Start of Provided records

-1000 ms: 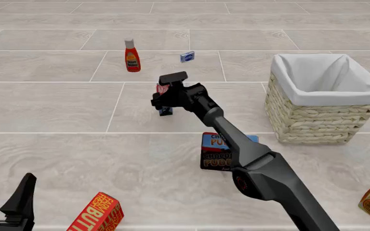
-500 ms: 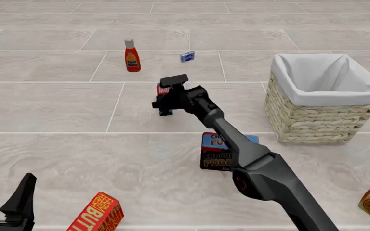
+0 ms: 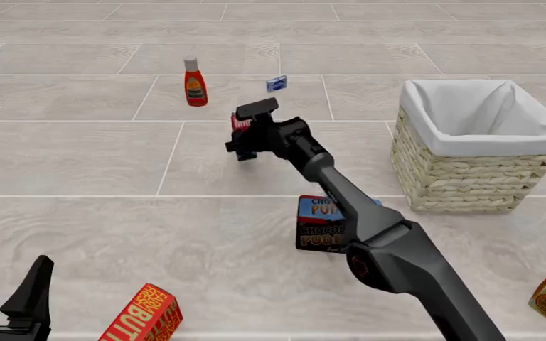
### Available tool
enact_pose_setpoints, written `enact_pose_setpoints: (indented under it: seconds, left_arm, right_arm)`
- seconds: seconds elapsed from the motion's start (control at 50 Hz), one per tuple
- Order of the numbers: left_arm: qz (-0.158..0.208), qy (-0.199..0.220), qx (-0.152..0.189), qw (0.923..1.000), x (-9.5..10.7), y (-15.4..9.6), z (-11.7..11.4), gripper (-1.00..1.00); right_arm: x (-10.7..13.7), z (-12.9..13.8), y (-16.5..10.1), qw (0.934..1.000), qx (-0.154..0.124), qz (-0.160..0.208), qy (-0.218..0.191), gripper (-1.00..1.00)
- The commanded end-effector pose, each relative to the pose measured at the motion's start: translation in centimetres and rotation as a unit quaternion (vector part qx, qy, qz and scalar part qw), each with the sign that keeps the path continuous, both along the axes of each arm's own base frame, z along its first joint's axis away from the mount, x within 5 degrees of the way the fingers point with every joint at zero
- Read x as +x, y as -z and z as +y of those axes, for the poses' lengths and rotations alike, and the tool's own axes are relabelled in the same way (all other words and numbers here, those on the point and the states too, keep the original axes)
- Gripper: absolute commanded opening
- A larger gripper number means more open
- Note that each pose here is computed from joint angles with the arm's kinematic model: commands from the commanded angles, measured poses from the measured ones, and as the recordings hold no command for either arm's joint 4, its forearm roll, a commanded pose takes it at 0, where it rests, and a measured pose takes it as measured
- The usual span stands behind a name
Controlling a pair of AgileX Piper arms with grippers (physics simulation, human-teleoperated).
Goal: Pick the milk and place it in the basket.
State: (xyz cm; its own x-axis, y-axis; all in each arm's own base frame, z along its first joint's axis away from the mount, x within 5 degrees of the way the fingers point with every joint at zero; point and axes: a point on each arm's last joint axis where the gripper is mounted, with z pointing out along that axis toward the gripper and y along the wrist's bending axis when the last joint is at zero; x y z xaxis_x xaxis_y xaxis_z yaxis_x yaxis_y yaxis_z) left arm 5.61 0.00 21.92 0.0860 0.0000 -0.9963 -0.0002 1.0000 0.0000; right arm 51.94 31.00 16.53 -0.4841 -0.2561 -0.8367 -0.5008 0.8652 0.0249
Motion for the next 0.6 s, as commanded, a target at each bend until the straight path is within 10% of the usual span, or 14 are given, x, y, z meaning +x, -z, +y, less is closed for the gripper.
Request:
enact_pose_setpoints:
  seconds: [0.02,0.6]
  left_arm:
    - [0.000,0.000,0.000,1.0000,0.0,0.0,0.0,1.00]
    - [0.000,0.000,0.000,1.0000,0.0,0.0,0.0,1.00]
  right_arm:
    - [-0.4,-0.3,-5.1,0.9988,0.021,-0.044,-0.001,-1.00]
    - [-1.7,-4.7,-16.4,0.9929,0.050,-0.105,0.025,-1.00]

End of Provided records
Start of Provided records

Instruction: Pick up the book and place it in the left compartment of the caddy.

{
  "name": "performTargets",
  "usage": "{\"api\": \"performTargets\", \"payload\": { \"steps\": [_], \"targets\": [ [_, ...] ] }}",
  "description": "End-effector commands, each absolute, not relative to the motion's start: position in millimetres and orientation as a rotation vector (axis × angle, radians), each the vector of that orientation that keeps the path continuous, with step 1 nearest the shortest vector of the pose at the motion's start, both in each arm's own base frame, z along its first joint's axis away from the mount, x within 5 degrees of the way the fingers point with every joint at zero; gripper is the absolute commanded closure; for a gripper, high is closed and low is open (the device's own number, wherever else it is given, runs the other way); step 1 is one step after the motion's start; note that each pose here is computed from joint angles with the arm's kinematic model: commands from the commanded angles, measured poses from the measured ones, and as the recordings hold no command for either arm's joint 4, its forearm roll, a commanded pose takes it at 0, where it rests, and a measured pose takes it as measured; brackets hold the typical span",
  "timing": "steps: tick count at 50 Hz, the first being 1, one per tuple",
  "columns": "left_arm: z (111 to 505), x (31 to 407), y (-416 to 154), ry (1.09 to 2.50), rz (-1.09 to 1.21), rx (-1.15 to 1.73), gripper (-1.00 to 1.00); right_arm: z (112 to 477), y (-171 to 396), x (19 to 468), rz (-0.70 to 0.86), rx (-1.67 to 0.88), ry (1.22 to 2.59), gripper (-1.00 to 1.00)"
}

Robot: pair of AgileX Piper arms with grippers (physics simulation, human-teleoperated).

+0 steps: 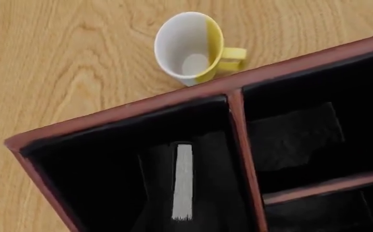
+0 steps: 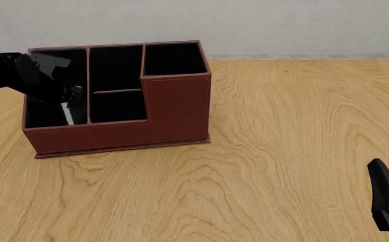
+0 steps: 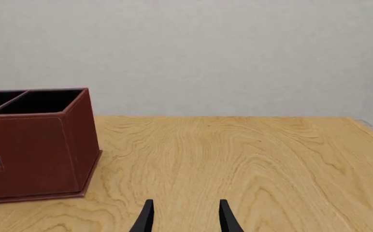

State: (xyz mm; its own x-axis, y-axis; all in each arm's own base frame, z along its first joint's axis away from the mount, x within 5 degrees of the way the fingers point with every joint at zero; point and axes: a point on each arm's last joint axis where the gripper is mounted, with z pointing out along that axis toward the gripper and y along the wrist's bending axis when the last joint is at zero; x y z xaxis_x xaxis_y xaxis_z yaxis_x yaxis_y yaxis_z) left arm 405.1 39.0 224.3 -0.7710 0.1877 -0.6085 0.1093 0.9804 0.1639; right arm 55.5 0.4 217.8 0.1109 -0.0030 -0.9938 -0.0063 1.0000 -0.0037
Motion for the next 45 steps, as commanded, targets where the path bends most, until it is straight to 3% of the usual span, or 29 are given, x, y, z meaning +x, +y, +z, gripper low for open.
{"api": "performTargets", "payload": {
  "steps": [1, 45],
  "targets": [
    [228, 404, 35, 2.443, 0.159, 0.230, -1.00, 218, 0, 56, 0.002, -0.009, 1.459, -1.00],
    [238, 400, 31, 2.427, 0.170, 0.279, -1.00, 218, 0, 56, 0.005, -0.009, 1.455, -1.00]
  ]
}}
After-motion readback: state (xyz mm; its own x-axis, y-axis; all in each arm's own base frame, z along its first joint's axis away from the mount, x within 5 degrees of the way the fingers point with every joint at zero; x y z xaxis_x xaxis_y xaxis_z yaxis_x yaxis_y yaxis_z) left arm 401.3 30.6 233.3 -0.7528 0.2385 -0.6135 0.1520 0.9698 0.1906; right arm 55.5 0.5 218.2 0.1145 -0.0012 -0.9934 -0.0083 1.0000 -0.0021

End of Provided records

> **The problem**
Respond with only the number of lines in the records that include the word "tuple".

> **Solution to the exercise**
2